DESCRIPTION OF THE TASK: Write the listing below out again word for word, without a single picture.

EXERCISE DATA:

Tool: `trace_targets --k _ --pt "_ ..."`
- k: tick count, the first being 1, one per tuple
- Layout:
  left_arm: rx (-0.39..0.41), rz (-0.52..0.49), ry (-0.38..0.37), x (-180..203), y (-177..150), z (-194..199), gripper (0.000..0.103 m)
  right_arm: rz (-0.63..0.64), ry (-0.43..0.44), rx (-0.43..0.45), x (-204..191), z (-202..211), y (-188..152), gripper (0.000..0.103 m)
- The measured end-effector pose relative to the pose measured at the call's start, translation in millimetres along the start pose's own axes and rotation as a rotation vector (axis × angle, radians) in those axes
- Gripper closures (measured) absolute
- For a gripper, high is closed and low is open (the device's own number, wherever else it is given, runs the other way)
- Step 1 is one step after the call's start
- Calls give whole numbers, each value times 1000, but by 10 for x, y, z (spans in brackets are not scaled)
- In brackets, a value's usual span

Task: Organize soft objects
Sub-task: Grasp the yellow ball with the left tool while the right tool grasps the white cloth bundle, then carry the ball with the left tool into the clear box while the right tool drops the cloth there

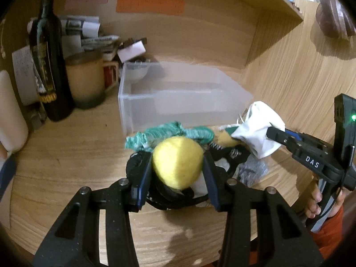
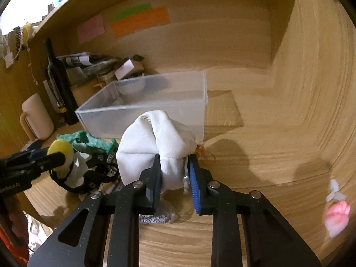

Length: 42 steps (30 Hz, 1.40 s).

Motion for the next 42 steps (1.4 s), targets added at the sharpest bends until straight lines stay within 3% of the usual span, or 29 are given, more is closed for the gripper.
trace_targets --k 15,22,30,42 --pt "163 5 28 17 656 127 59 77 5 157 -125 247 490 84" --pt "183 -11 69 -26 993 -24 59 121 4 227 -171 239 827 84" --pt "107 -9 92 -109 1238 -407 59 170 -5 221 -163 9 1135 84" --pt "-90 -45 111 -191 1312 -1082 59 210 -53 28 -101 -825 1181 84"
Point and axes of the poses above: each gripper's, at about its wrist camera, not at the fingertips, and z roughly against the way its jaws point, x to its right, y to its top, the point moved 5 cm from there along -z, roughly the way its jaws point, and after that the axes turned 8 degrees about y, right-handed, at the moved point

TASK SOLUTION:
Tool: `trace_targets --k _ --pt "_ ..."`
- k: tick count, the first being 1, one per tuple
- Layout:
  left_arm: rx (-0.39..0.41), rz (-0.52..0.49), ry (-0.38..0.37), x (-180..203), y (-177..150), z (-194..199), gripper (0.000..0.103 m)
  right_arm: rz (-0.63..0.64), ry (-0.43..0.44), rx (-0.43..0.45), x (-204..191), z (-202..211), y (-188..152), gripper (0.000..0.103 m)
- The measured end-effector pose relative to the pose measured at the call's start, translation in millimetres along the start pose's own axes and rotation as a rotation vector (axis × angle, radians) in those axes
- Gripper closures (measured) absolute
- For a gripper, high is closed and low is open (the device's own number, wherever else it is given, runs the other way)
- Step 1 is one step after the call's start
- Calls give whole numbers, each value times 1000, but by 10 for x, y, z (spans in brackets are not scaled)
- In brackets, a value's usual span

Task: Organize soft objects
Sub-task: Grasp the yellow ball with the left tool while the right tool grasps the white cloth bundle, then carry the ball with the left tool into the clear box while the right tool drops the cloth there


Length: 42 steps (30 Hz, 1.40 s).

Motion for the next 42 steps (1.4 s), targets added at the sharpest bends until straight lines stay within 3% of the usual span, or 29 are given, more is closed for the gripper.
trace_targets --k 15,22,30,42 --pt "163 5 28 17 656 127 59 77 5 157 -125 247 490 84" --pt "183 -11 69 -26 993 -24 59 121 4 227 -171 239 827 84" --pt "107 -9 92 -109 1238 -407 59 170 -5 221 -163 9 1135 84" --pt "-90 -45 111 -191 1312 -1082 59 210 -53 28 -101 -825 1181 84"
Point and axes of the poses above: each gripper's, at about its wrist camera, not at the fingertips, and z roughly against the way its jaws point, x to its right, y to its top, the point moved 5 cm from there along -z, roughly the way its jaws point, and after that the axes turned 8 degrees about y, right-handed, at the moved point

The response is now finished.